#### Problem
In the records below, begin at the line that has "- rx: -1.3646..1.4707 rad" and stop after the line that has "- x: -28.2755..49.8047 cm"; quote those lines verbatim and nothing more.

━━ Exercise materials ━━

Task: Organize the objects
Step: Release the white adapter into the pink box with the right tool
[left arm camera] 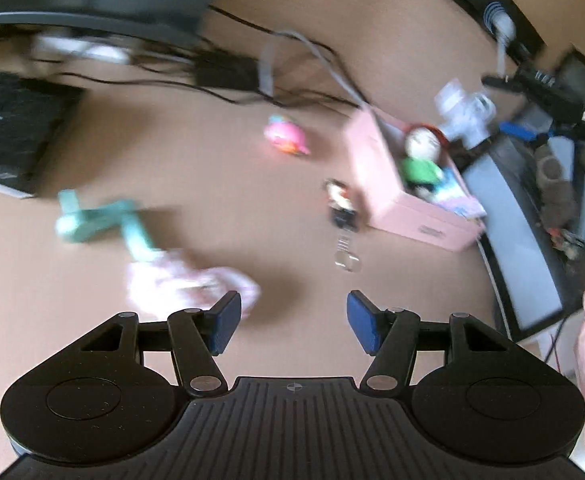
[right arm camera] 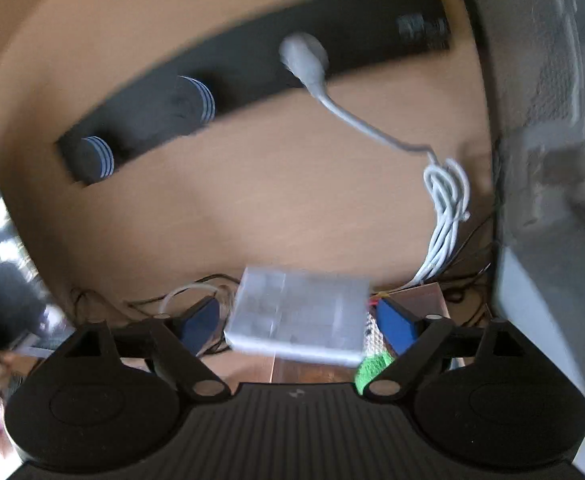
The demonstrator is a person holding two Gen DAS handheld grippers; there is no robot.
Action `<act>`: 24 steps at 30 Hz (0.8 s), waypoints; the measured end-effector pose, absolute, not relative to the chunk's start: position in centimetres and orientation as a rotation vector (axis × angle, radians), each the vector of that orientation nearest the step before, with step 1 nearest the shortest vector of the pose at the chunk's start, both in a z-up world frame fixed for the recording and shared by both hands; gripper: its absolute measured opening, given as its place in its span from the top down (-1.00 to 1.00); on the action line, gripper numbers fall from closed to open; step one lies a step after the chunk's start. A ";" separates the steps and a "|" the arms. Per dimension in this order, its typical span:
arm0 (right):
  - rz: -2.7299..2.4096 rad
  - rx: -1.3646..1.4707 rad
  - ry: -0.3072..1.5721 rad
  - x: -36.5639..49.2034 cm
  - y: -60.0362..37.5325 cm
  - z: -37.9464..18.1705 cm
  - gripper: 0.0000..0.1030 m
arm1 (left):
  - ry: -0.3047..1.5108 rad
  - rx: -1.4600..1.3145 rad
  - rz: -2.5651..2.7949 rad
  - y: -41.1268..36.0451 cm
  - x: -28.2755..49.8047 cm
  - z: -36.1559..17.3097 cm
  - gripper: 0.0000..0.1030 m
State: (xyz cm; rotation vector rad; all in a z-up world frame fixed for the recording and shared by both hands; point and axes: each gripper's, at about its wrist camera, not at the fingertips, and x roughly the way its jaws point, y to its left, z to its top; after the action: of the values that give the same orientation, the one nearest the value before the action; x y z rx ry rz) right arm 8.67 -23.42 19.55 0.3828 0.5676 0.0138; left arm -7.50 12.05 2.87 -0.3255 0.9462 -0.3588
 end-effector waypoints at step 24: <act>-0.110 0.090 0.648 10.9 -23.5 12.2 -0.23 | 0.943 -0.509 -0.105 17.6 -6.4 -0.1 -0.23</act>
State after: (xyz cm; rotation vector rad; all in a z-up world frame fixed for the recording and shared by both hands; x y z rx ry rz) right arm 10.88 -23.51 12.25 0.0900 0.6481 -0.1097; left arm -6.39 17.63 -0.13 -0.5091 0.9431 -0.1048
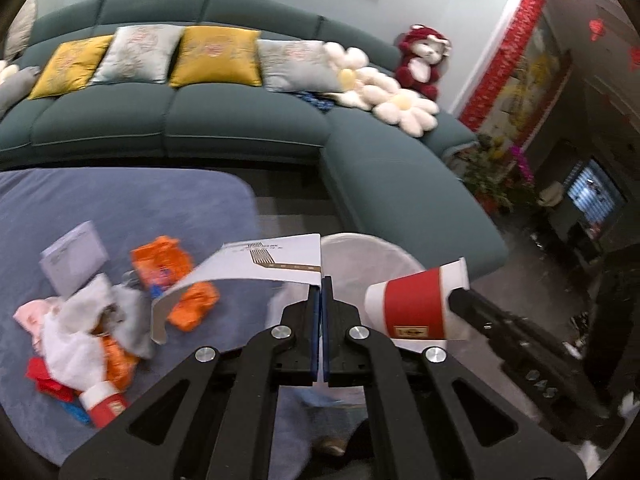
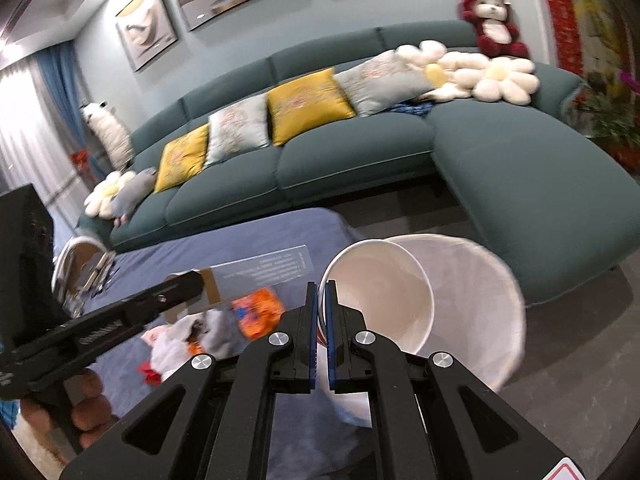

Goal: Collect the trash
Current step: 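Release the red cup into the bin with the right tool while the left tool grasps a cup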

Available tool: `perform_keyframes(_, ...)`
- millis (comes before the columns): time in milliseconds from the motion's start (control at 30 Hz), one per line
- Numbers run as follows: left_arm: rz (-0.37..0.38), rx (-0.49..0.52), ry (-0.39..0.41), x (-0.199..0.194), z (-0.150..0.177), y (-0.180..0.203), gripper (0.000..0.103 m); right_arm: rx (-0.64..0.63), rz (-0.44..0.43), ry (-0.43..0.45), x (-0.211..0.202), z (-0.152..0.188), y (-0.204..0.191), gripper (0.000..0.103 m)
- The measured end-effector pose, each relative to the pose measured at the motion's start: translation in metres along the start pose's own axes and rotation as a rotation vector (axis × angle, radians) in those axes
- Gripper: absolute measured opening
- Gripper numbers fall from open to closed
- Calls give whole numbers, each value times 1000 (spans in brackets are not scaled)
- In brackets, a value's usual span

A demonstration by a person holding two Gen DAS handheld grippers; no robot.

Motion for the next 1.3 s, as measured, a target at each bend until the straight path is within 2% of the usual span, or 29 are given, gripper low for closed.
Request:
perform_keyframes(233, 67, 50, -75, 37, 9, 53, 0, 72, 84, 16, -15, 10, 54, 4)
perform_keyframes(467, 60, 74, -133, 72, 26, 76, 4, 111, 113, -1, -14, 23, 81, 4)
perform_keyframes(567, 42, 61, -134, 76, 28, 70, 20, 117, 114, -6, -11, 25, 84, 4)
perform_keyframes(633, 29, 42, -132, 76, 27, 65, 34, 117, 111, -8, -8, 25, 84, 4)
perform_keyframes(900, -17, 5, -95, 62, 23, 39, 45, 109, 96, -5, 4, 18, 75, 5)
perform_keyframes(1000, -34, -7, -83, 57, 22, 30, 53, 99, 97, -1, 5, 17, 70, 8)
perform_keyframes(1100, -53, -15, -67, 52, 23, 22, 56, 89, 94, -1, 8, 14, 65, 9)
perform_keyframes(1233, -72, -44, -55, 45, 22, 10, 63, 75, 96, 4, 8, 12, 61, 17)
perform_keyframes(1300, -84, -59, -44, 40, 22, 4, 66, 71, 92, 6, 8, 10, 57, 17)
Point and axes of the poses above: each gripper's, at about its wrist camera, not at the fingertips, and x roughly the way its jaws point, y to its right, z to its underside, the point moved 1 cm from there along x, roughly the way its jaws point, and after that the axes turned 13 degrees about -x, right-handed, at the moved point
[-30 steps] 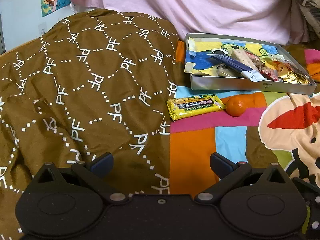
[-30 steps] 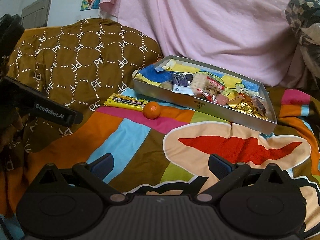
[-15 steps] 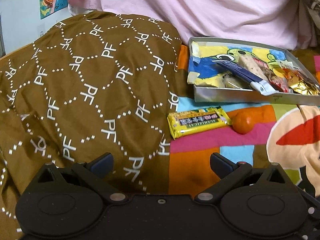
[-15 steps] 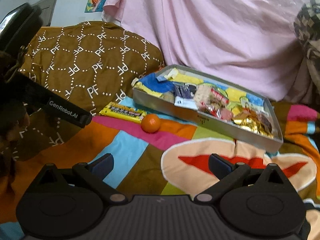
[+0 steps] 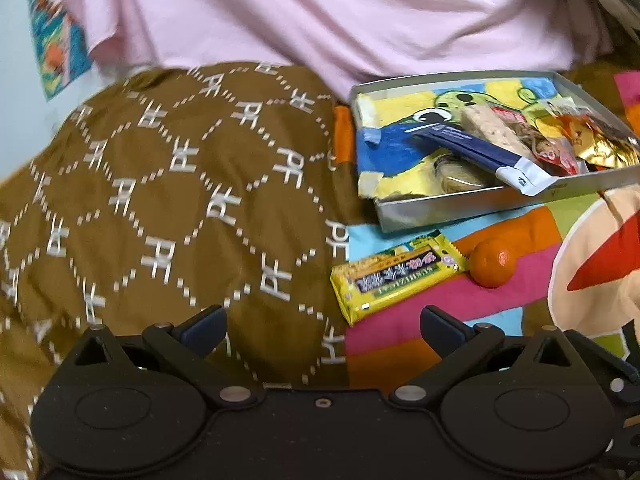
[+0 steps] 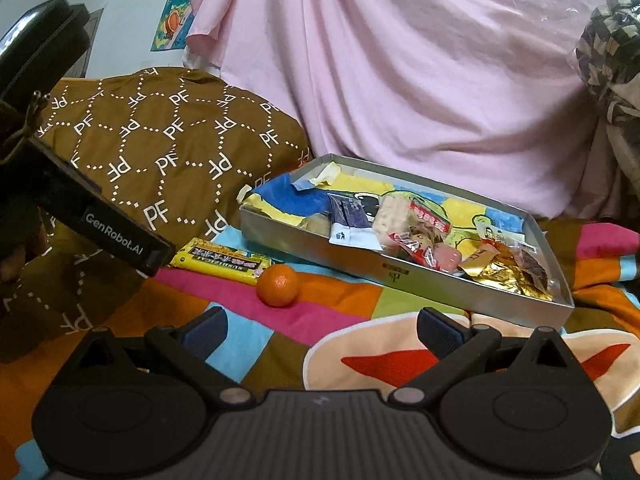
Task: Organize snacks
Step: 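Lower the left tool over the yellow wafer bar while the right approaches the orange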
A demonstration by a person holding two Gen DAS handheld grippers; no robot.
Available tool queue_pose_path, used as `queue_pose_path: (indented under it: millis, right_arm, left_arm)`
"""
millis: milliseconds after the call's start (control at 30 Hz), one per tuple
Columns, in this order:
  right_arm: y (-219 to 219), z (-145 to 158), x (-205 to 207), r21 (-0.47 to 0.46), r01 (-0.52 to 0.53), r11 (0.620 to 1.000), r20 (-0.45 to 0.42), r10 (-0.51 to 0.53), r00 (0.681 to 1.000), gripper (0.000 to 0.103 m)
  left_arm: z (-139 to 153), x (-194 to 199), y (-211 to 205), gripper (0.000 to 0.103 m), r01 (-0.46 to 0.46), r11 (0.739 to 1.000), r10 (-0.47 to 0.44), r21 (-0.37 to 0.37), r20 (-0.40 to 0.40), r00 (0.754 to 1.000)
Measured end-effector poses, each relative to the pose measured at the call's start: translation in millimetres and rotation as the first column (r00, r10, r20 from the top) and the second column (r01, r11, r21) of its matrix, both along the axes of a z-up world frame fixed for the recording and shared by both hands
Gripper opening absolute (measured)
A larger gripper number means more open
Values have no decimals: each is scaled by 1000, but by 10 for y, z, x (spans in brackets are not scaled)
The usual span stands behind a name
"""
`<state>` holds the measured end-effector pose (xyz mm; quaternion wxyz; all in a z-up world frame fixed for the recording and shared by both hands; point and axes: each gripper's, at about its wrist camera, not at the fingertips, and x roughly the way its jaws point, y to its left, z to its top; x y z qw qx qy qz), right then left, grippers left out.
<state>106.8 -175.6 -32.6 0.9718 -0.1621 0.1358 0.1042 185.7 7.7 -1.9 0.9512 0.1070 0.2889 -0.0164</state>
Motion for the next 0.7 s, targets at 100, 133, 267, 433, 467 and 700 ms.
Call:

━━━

#### Answer below
  - rx: -1.3646..1.4707 rad
  - ry: -0.3072..1.5721 rad
  - x: -36.5639..49.2034 cm
  - y: -60.0362..37.5325 cm
  - z: -37.9464..18.1705 cm
  - gripper: 0.0000..0.1030 m
arm1 (left):
  - ry: -0.3047..1.5108 rad
  - rx: -1.4600..1.3145 rad
  - rz: -2.5651..2.7949 rad
  - y: -41.1268..36.0451 cm
  - x: -28.2755..49.8047 cm

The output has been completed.